[To do]
Output the listing below verbatim, but drop the images.

----- Recorded information -----

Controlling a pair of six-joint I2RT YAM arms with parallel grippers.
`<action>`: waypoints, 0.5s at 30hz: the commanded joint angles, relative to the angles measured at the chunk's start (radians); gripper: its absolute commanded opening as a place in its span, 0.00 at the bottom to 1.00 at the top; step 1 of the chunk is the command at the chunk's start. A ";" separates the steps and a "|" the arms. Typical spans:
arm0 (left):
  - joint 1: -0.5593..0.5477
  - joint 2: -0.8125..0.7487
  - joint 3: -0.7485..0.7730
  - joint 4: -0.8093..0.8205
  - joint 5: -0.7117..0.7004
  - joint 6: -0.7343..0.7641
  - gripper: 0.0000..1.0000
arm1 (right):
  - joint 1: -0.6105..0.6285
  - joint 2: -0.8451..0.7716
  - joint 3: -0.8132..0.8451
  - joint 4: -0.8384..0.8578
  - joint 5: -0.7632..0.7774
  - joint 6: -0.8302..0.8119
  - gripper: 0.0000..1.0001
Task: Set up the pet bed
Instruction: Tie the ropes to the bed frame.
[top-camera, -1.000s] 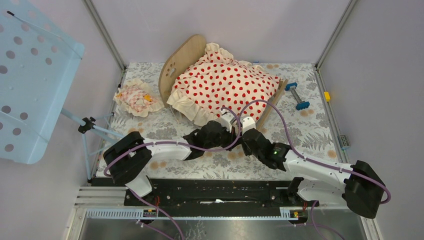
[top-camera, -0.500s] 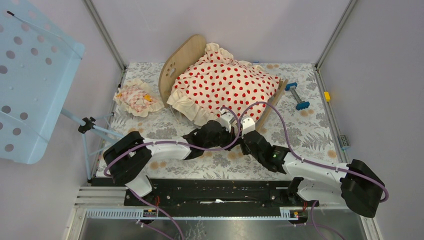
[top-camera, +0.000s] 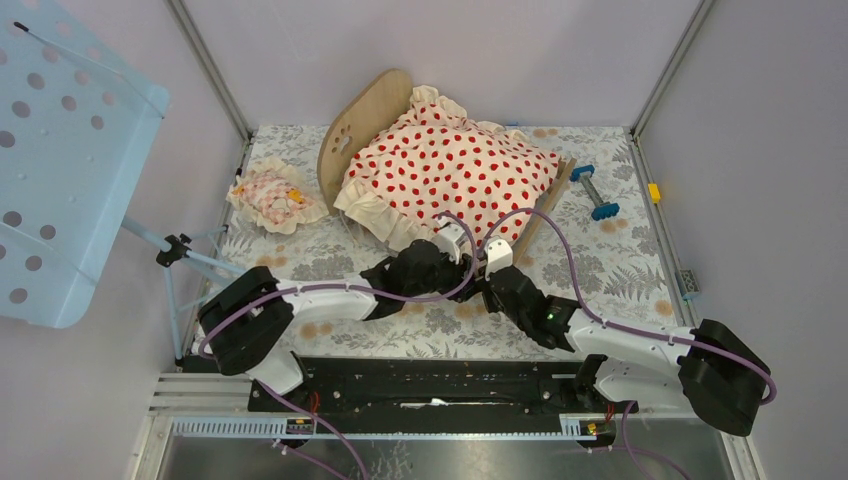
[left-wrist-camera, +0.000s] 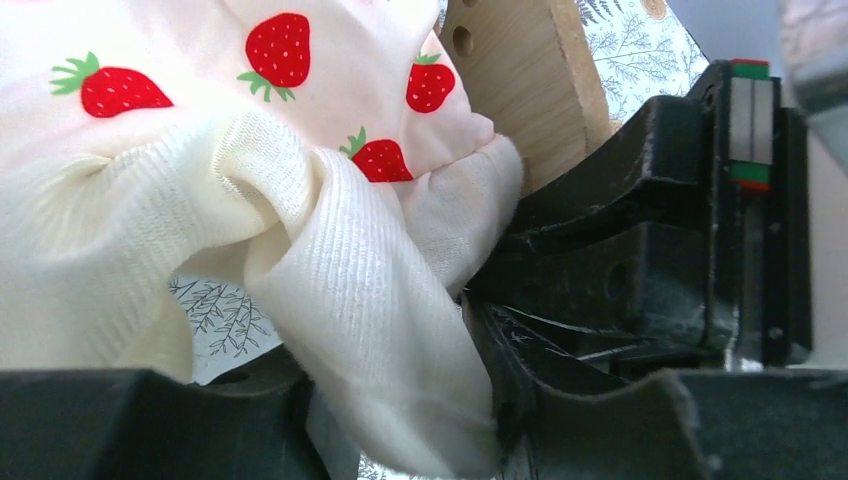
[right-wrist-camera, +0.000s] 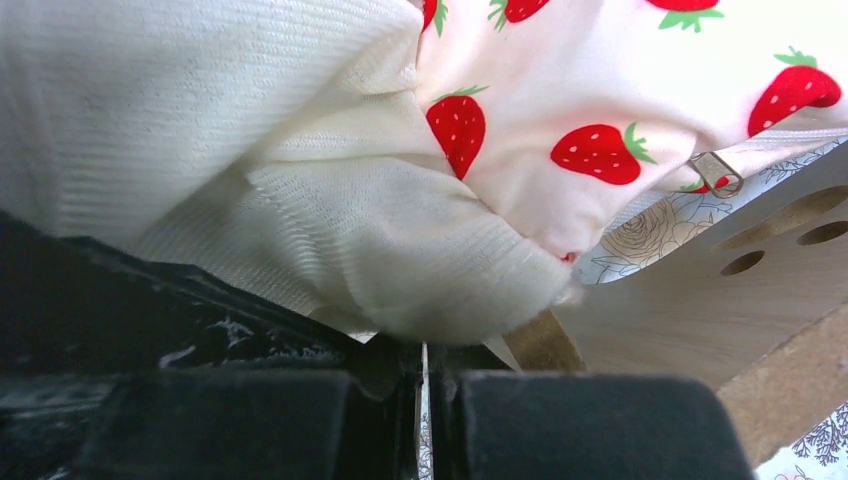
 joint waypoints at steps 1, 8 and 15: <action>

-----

[Written solution]
Controlling a pair of six-joint I2RT YAM arms with parallel grippers.
`<action>`: waypoints, 0.5s at 30hz: the commanded joint angles, relative to the angles measured at the chunk's start (radians); gripper: its absolute commanded opening as a place in its span, 0.00 at the bottom to 1.00 at the top; step 1 of the chunk is the command at the chunk's start. A ";" separates the steps and a "|" the arms. Typical spans:
arm0 (left):
  - joint 1: -0.5593..0.5477
  - joint 2: -0.8125..0.7487
  - joint 3: -0.7485..0.7730
  - joint 4: -0.8093..0.8205
  - joint 5: -0.7117..0.7004
  - joint 6: -0.7343..0.7641
  - gripper: 0.0000..1.0000
arm1 (right):
  - joint 1: -0.6105..0.6285
  - joint 2: -0.8451..0.7716
  - joint 3: -0.8132..0.8451
  - joint 4: -0.8384..0.8578
  - joint 5: -0.7632..0.7774
  - joint 6: -0.8302..0.8119
  - gripper: 0.0000..1.0001
Task: Set up the pet bed
Instruction: Tie the ropes to the bed frame.
[top-camera, -1.000s] 
[top-camera, -0.500s] 
[top-camera, +0.000s] 
[left-wrist-camera, +0.000s] 
[right-wrist-camera, +0.000s] 
 joint waypoints at steps 1, 8 and 15: <action>

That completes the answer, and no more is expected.